Scan the entries below. Return every line that includes "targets".

######

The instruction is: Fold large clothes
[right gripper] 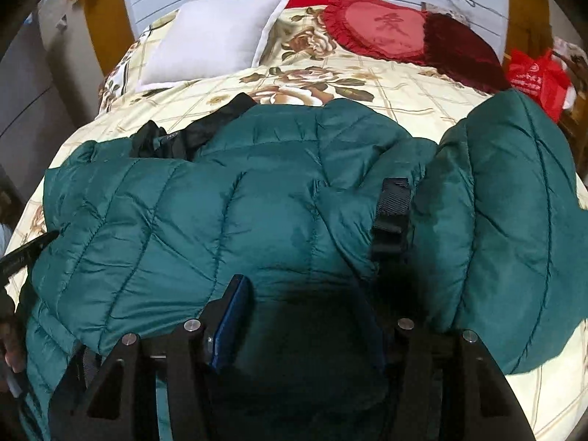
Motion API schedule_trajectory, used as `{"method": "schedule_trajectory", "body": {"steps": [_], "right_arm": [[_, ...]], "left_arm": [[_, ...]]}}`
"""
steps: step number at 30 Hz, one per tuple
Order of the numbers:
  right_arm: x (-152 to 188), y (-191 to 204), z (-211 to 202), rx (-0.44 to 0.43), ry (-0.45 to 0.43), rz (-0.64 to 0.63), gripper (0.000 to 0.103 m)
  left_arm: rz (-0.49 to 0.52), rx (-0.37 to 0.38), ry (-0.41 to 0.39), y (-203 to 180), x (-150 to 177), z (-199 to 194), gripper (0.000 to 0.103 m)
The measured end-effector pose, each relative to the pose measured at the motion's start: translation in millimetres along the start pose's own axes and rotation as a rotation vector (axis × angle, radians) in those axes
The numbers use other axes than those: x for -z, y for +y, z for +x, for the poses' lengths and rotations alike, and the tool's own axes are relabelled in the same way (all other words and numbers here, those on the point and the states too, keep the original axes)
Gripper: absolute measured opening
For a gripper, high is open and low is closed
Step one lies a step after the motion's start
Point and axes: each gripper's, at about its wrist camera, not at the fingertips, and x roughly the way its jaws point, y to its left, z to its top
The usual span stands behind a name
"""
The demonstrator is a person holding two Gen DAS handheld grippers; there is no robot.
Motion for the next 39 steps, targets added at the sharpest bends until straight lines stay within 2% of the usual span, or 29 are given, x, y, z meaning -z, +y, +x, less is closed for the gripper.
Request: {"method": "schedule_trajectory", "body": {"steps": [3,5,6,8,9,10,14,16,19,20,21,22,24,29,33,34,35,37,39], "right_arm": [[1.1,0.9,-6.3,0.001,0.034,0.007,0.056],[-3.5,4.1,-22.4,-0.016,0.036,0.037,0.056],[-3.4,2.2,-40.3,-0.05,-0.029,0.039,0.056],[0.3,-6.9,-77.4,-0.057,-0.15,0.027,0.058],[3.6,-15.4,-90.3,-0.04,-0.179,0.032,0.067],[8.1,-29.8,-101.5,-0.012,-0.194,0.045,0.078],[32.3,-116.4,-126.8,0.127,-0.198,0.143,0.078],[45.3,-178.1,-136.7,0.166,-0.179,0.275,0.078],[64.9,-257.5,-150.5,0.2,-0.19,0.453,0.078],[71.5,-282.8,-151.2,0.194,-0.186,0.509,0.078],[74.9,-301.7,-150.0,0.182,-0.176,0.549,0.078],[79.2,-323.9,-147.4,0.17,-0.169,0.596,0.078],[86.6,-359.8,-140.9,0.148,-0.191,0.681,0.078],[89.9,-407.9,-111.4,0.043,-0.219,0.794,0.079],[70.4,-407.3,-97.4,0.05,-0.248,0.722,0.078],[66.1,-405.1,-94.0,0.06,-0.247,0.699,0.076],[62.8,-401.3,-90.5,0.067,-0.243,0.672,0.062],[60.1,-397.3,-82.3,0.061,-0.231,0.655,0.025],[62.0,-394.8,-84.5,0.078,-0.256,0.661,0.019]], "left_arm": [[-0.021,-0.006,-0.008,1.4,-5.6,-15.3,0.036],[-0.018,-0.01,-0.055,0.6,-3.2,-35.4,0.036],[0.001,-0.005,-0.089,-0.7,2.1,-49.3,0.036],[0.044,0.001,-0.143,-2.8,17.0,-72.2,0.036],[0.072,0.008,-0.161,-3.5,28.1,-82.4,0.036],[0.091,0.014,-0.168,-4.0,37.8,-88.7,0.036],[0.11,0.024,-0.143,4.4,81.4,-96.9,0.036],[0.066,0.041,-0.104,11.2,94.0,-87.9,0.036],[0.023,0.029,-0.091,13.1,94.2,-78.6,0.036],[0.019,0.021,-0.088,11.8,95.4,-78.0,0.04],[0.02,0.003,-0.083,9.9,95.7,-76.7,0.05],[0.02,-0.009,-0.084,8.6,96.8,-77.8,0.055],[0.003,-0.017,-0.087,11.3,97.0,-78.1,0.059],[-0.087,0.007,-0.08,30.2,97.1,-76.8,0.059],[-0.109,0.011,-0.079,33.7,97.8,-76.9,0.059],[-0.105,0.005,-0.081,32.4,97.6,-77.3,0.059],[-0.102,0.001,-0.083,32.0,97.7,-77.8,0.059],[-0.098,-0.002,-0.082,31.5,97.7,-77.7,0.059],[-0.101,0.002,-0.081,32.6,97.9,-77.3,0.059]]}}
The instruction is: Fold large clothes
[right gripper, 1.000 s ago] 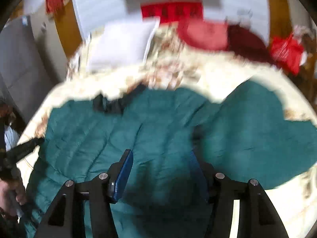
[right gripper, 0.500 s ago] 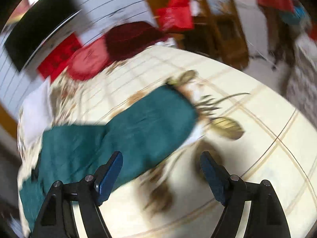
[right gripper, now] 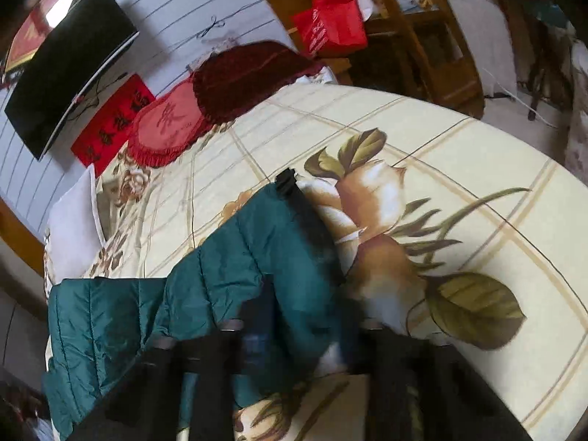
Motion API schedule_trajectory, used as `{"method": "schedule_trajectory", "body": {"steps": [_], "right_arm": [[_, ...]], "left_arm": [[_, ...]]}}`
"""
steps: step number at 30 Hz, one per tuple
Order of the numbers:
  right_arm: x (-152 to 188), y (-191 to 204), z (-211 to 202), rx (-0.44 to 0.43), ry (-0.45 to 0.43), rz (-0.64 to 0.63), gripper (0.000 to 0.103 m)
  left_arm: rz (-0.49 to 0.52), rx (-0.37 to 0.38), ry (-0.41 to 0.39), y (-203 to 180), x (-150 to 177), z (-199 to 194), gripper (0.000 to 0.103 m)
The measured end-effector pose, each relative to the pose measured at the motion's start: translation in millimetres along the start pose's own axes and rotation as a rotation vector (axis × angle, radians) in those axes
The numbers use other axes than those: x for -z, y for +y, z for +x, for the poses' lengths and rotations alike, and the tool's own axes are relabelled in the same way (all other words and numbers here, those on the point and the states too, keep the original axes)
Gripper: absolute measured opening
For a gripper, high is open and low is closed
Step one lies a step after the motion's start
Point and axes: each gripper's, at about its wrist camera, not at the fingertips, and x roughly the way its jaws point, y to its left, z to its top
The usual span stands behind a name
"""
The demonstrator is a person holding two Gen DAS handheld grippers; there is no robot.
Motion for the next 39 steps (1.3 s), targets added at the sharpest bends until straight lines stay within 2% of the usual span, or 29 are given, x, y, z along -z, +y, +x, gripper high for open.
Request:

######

● **Task solution**:
Motion for the next 39 steps, targets added at the sharpest bends until straight lines stay within 2% of the usual span, or 29 are given, x, y, z meaning -z, +y, +x, less is closed for the gripper.
Motion for the next 39 steps (1.3 s), targets added at the sharpest bends until straight lines stay within 2% of the usual span, or 29 are given, x, y, z along -z, +y, +x, gripper high for open.

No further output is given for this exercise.